MIND(RE)SET N°13 Octobre 2025 | Page 20

Croix du Nord, à la corde, dans le Prix du Prince d’ Orange( Gr. 3). © APRH
Ce qui distingue l’ élevage japonais, ce ne sont pas seulement les critères de sélection et le programme de courses, mais aussi le rôle central joué par le groupe Shadai. En effet, parmi les trois prétendants à l’ Arc, Alohi Alii fait exception puisqu’ il n’ est pas la propriété du groupe, ni élevé par ses soins, bien que son père fasse la monte à Shadai et sa mère Espoir ait été élevée par Northern Farm de Katsumi Yoshida. Actuellement, le groupe Shadai compte 9 des 10 meilleurs étalons japonais, la seule exception étant Gold Ship de Big Red Farm. Entre ses trois haras, le groupe Shadai possède environ 15 % des juments du pays et domine les plus grandes courses. Au moment où ces lignes sont écrites, il y a eu 84 vainqueurs de Groupe au Japon cette année, dont 10 de Groupe 1; 39( 46 %) et 7( 70 %) d’ entre eux ont été élevés par Shadai ou Northern Farm. Les clubs et syndicats du groupe- Shadai, Sunday et G1 Thoroughbred Clubs, ainsi que Shadai Group Owners- comptent parmi les plus influents du pays.
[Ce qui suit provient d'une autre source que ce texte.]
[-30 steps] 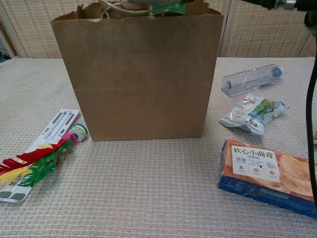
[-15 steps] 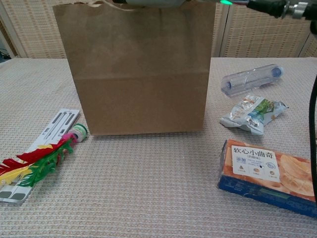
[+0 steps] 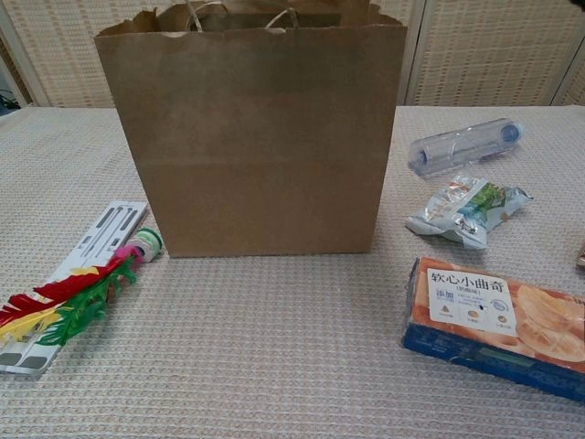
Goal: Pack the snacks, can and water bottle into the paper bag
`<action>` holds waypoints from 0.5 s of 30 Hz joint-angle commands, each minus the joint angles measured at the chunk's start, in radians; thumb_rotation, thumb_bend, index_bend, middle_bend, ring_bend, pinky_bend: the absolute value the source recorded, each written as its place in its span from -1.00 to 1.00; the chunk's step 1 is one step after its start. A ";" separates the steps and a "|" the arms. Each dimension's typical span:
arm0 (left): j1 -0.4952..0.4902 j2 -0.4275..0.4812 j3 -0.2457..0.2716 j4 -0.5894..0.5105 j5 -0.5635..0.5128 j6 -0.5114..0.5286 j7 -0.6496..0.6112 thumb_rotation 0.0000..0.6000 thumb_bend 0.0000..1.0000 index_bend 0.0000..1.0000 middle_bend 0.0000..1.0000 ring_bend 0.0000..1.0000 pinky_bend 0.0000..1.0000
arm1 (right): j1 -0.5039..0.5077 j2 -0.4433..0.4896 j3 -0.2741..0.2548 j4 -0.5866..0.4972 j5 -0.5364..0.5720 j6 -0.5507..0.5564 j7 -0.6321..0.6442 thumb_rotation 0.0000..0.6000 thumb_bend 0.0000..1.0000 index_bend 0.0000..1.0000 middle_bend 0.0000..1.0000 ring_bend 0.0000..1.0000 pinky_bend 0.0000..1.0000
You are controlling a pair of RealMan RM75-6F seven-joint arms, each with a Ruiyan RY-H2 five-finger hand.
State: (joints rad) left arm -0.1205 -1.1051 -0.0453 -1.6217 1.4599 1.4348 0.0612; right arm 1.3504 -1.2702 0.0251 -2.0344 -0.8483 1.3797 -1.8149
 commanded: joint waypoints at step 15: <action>0.004 -0.011 -0.002 -0.002 -0.001 0.013 0.032 1.00 -0.26 -1.00 -1.00 -1.00 -1.00 | -0.580 0.143 -0.202 0.014 -0.210 0.143 0.894 1.00 -0.85 -1.00 -0.99 -1.00 -0.97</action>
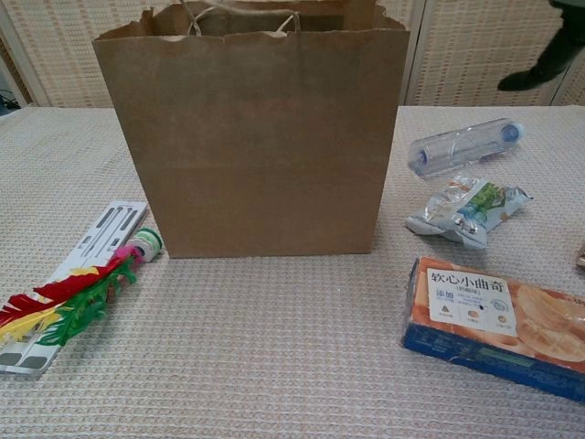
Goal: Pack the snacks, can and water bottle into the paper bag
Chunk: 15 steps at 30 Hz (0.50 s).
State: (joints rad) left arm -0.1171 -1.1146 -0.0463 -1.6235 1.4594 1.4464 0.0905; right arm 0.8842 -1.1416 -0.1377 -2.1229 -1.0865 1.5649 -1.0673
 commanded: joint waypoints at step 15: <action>0.000 -0.003 -0.002 0.003 -0.003 0.000 0.003 1.00 -0.26 -1.00 -1.00 -1.00 -1.00 | -0.053 -0.220 0.097 0.440 0.351 -0.436 0.153 1.00 -0.87 -1.00 -0.99 -1.00 -0.93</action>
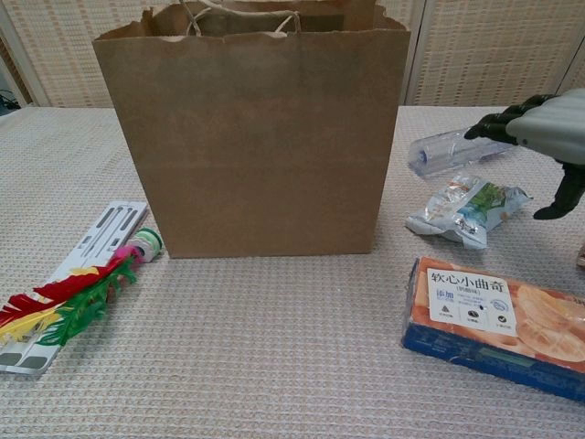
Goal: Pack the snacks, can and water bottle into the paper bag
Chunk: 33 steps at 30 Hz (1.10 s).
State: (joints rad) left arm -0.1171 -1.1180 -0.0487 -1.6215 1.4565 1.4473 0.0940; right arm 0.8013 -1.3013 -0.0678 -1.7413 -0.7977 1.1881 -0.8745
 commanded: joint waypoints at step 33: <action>-0.002 0.004 0.003 0.003 0.006 -0.004 -0.012 1.00 -0.26 -1.00 -1.00 -1.00 -1.00 | 0.004 -0.101 0.057 0.155 -0.071 0.062 -0.018 1.00 -0.51 0.48 0.20 0.32 0.58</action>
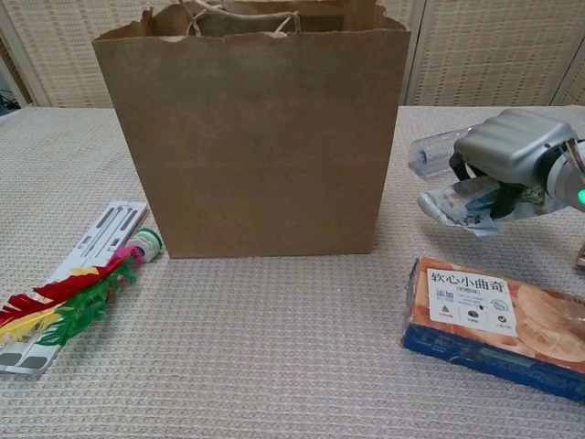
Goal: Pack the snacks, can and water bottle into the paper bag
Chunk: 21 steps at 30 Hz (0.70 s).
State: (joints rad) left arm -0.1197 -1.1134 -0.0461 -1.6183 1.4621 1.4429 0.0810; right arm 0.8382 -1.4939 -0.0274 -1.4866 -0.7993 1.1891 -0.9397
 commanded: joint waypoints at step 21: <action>0.002 -0.003 -0.001 -0.003 -0.002 0.004 0.011 1.00 -0.26 -1.00 -1.00 -1.00 -1.00 | 0.152 0.374 0.361 -0.581 -0.096 0.215 -0.244 1.00 -0.51 0.48 0.20 0.32 0.58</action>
State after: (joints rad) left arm -0.1177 -1.1167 -0.0469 -1.6211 1.4598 1.4468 0.0919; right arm 0.9248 -1.0900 0.2871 -2.0414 -0.9448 1.4118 -1.1080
Le groupe organise aussi la vente d’ été JRHA, la plus importante du Japon, où environ 450 yearlings et foals sont vendus, cette année à un prix moyen avoisinant 450 000 €. Traditionnellement au Japon, les meilleurs prospects pour les courses étaient vendus foals à l’ amiable peu après la naissance. Shadai
a joué un rôle clé dans le développement des ventes aux enchères: parmi les 84 vainqueurs de Groupe en 2025, 14( 17 %) ont été achetés lors de la Summer Sale et 7( 8 %) dans d’ autres ventes, dont la plus importante est la Hokkaido Summer Sale. En revanche, seulement 30 % des foals sont présentés aux ventes aux enchères, contre environ 65 % en Grande-Bretagne et en Irlande, et 50 % en France. Ainsi, même si l’ élevage japonais, et particulièrement Shadai, sont désormais reconnus comme des leaders mondiaux, il reste difficile pour les acteurs étrangers d’ acquérir les meilleures lignées. Coolmore, les Wertheimer & Frère et quelques autres éleveurs européens envoient chaque année des juments à la saillie au Japon, bien que ce soit une entreprise coûteuse avec des taxes à payer pour réexporter les chevaux vers l’ Europe. Les résultats ont été spectaculaires avec des vainqueurs Classiques et étalons comme Study of Man, Saxon Warrior et Auguste Rodin issus du petit nombre de foals rapatriés. Lorsqu’ il arrivera enfin, le vainqueur japonais de l’ Arc ne fera que confirmer la transformation de l’ élevage japonais en un leader mondial, une réalité évidente depuis des années. Croix du Nord, Alohi Alii et Byzantine Dream n’ en sont que les derniers exemples éclatants.